Koran Sulindo – Sikap fasisme seseorang rupanya tidak ditentukan latar belakangnya: militer atau sipil. Sikap Hary Tanoesoedibjo, Ketua Umum Partai Indonesia (Perindo) hari ini mencerminkan hal tersebut.
Pasalnya, melalui Ketua Bidang Hukum dan Advokasi DPP Perindo Christophorus Taufik, Hary Tanoe melaporkan situs berita Tirto.id ke Markas Kepolisian Daerah (Polda) Metro Jaya karena menerbitkan tulisan Allan Nairn, wartawan investigasi Amerika Serikat (AS) yang mengkaitkannya dengan dugaan makar. Hary disebut tidak terima dengan tuduhan tersebut.
Sebagai “raja” media dan pemilik MNC Grup, Hary Tanoe tentunya tahu mekanisme keberatan akan sebuah berita. Berdasarkan Undang Undang Pers Tahun 1999, ia memiliki hak jawab untuk menolak tuduhan tersebut. Ketika Hary Tanoe belum puas atas hak jawab itu, ia bisa mengajukan keberatannya ke Dewan Pers.
Tulisan Allan Nairn yang dimuat Tirto yang merupakan terjemahan dari The Intercept menyebut Hary sebagai salah satu penyandang dana konspirasi makar untuk menggulingkan pemerintahan yang sah. Nairn menggunakan istilah kudeta dalam tulisannya itu. Hary kemudian mempersoalkan tulisan Nairn itu. Akan tetapi, ia hanya melaporkan Tirto bukan Nairn sebagai penulis artikel.
Christophorus mengatakan, isi tulisan tersebut merupakan fitnah dan pencemaran nama baik. Keterlibatan Hary Tanoe dalam dugaan makar tersebut ia katakan sebagai tuduhan berat. Padahal, Hary tanoe disebut pendukung pemerintahan Joko Widodo. Christhoporus pun – tanpa proses pengujian di Dewan Pers – menyebut artikel Nairn itu tidak memenuhi aidah jurnalistik karena tak memenuhi unsur cover both side.

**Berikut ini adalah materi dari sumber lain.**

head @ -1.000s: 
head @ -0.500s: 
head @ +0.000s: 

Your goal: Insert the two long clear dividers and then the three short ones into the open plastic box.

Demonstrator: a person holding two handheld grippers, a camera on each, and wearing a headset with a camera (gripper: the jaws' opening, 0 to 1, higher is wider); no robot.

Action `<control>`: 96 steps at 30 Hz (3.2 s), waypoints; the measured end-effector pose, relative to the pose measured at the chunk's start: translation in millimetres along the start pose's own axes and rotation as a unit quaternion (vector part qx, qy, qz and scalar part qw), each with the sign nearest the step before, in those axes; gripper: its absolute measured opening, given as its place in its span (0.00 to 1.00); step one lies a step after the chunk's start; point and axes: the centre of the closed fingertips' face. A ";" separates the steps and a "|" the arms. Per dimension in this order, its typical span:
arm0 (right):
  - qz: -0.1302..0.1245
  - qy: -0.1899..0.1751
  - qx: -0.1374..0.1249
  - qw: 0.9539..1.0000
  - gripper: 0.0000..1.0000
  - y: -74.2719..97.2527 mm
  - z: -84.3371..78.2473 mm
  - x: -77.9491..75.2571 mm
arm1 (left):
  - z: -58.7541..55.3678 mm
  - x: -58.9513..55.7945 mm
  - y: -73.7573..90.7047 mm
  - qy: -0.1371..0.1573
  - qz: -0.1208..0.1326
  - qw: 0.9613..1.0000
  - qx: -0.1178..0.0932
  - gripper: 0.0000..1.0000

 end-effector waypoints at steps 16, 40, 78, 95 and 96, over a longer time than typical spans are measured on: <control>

Dibanding Hary Tanoe, sikap Panglima TNI Gatot Nurmantyo – yang juga disebut-sebut terlibat dalam dugaan makar – justru lebih “moderat”. Ia bahkan tidak terlalu ambil pusing terhadap tulisan Nairn yang dimuat Tirto itu. Gatot karena itu menepis bahwa ia akan melaporkan Tirto ke polisi.
Gatot memilih tidak bereaksi atas tulisan Nairn itu. Apalagi tulisan tersebut dianggap masalah “kecil” sehingga tidak perlu dipikirkan. Ia karenanya tidak akan mengikuti langkah Hary Tanoe yang melaporkan Tirto ke polisi.
“Paling omong-omong saja ke Dewan Pers,” kata Gatot.
Aliansi Trump di Indonesia
Tulisan Nairn berjudul Trump’s Indonesian Allies In Bed With ISIS-Backed Militia Seeking to Oust Elected President yang dimuat The Intercept diterjemahkan menjadi Investigasi Allan Nairn: Ahok Hanyalah Dalih untuk Makar oleh Tirto. Tulisan ini, terutama selepas kekalahan Basuki Tjahaja Purnama atau Ahok dalam pemilihan kepala daerah DKI Jakarta menyedot perhatian masyarakat.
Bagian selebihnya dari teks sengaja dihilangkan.